— WHAT NEEDS TO BE DONE —
Your answer should be the lines below from the one with "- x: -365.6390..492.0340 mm" to the one with "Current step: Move", both included, given again exactly and with nothing added.

— SOURCE RECORDS —
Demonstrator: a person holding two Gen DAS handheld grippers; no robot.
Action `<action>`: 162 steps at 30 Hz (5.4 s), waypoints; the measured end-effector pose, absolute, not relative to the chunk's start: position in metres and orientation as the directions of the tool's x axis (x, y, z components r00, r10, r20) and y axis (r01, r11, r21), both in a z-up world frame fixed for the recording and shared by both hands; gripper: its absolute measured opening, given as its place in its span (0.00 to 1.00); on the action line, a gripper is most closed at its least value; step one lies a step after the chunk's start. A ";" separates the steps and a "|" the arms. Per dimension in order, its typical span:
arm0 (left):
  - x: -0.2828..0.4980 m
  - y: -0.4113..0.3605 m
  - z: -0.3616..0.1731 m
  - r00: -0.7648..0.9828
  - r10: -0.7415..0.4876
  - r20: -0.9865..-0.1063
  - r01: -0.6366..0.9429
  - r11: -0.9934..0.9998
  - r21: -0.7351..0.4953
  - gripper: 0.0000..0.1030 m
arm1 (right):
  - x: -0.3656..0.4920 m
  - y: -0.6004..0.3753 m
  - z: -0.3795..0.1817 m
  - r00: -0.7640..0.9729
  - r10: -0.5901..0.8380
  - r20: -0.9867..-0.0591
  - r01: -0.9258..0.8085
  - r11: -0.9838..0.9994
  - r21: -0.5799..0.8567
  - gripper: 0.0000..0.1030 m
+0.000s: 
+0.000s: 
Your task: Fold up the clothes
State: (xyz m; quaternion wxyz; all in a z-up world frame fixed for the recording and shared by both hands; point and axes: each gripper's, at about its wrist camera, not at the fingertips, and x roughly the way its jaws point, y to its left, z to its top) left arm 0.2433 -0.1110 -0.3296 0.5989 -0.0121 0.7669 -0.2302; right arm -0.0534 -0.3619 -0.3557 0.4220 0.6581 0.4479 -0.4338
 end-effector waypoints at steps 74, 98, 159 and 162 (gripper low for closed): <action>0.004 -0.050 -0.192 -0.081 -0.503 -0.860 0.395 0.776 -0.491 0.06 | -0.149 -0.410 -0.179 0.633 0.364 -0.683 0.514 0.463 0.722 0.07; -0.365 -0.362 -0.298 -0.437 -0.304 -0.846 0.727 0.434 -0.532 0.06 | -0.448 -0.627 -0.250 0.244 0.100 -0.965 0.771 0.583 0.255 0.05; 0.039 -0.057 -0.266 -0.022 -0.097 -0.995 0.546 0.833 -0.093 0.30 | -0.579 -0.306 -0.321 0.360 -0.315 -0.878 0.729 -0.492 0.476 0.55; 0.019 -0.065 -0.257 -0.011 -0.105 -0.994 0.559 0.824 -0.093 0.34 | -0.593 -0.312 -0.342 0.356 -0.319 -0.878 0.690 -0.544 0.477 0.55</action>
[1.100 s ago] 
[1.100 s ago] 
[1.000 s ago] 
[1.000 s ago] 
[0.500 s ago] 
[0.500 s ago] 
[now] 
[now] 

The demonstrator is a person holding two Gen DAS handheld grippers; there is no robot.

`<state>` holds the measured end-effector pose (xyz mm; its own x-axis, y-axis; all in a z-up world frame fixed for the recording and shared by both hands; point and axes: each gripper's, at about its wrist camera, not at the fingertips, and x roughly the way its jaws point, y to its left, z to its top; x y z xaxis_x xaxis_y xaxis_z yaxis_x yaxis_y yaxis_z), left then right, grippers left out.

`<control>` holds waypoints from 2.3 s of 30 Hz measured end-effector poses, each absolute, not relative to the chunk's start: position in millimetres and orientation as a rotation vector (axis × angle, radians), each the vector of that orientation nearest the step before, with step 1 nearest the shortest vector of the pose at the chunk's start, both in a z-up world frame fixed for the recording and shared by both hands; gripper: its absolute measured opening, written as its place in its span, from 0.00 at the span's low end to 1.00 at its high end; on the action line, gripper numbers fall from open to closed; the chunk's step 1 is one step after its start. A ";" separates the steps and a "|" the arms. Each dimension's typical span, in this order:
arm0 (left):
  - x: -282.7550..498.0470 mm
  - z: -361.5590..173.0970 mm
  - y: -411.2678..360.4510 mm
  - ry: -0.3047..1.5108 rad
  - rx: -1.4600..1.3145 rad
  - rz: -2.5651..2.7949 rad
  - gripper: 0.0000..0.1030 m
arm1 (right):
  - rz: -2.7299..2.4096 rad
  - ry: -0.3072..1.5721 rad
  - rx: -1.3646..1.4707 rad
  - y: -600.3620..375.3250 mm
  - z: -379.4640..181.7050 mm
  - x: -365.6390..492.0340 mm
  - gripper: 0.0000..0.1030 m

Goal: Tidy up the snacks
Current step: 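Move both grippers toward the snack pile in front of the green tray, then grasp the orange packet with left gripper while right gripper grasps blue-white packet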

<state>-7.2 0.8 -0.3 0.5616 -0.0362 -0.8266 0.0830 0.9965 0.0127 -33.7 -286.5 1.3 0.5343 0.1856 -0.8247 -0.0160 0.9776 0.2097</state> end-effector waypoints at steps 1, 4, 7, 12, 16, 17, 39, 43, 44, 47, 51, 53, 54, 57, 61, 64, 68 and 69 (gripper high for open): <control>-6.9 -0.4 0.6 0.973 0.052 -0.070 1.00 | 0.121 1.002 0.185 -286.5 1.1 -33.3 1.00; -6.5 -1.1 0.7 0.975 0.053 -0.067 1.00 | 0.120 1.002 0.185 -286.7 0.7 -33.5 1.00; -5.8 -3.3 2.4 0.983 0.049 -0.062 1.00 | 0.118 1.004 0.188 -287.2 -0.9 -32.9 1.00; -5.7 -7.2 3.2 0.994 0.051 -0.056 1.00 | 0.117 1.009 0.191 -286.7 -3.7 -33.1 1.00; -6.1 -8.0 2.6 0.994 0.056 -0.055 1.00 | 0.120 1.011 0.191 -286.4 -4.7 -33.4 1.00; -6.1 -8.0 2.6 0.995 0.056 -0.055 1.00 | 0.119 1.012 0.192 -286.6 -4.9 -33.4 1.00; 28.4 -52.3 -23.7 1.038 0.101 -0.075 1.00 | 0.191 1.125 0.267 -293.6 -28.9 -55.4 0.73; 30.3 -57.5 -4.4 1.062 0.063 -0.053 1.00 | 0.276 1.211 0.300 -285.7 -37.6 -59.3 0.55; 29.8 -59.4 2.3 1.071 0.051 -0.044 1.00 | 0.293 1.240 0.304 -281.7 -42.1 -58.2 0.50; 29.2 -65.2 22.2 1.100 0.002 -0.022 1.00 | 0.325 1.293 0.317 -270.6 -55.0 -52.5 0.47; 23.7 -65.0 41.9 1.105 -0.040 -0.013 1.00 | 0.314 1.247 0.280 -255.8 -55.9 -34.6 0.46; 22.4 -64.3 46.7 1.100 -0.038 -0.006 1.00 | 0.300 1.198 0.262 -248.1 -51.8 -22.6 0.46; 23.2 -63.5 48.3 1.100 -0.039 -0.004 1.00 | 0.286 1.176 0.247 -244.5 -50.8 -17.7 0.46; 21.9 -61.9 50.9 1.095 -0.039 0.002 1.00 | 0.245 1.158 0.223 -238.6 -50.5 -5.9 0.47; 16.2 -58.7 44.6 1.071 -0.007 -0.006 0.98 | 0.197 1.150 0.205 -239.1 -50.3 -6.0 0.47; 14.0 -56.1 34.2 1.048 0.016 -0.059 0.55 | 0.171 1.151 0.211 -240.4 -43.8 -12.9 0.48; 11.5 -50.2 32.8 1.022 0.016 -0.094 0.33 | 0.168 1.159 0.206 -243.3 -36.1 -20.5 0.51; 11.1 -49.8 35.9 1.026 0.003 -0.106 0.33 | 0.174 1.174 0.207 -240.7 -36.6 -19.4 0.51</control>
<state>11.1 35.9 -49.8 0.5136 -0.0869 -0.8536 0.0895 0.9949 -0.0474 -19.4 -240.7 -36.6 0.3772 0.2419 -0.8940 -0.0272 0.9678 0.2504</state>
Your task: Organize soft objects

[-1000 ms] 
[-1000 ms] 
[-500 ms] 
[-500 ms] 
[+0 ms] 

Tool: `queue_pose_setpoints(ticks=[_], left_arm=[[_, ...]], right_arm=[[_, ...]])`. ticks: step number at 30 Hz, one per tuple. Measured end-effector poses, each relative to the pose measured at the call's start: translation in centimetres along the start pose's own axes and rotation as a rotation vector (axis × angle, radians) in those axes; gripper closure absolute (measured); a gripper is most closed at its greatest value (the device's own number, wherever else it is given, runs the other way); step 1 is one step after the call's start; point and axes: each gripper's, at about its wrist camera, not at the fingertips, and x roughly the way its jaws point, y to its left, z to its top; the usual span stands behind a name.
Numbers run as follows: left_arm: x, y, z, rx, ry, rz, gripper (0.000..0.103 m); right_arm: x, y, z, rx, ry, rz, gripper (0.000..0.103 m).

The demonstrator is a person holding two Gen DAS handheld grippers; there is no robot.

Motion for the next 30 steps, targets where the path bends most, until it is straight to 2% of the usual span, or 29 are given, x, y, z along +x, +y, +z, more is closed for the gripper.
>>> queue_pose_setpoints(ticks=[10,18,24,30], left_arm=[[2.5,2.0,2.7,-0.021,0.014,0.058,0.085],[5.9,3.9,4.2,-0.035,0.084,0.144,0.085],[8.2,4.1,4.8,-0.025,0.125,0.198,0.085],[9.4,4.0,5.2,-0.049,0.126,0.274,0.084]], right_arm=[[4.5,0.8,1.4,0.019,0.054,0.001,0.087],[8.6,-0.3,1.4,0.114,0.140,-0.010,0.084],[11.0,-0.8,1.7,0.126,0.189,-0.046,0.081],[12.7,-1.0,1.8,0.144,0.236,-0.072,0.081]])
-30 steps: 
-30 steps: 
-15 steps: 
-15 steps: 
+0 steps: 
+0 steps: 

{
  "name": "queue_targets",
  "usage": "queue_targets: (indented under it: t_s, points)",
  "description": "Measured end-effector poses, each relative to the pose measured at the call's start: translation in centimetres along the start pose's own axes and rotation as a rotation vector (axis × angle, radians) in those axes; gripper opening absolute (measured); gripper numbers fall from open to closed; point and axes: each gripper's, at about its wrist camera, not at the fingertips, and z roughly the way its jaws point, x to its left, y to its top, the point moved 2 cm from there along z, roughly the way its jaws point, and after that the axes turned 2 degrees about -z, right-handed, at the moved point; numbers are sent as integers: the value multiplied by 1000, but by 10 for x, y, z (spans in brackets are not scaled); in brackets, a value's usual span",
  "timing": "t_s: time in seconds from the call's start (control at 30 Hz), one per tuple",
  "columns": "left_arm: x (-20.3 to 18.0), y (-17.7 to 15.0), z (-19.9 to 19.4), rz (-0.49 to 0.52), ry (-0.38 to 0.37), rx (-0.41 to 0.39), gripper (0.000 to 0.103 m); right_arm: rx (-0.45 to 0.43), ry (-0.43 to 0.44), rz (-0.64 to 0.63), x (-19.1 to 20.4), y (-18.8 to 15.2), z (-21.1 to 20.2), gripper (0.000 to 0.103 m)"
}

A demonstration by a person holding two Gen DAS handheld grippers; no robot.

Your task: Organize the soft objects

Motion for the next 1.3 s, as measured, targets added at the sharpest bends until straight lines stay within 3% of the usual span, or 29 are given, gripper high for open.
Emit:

— REPLY TO THE EXERCISE —
  - x: -365.6390..492.0340 mm
  - gripper: 0.0000..0.1030 m

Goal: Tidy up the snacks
Current step: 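Move both grippers toward the snack pile in front of the green tray, then grasp the orange packet with left gripper while right gripper grasps blue-white packet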

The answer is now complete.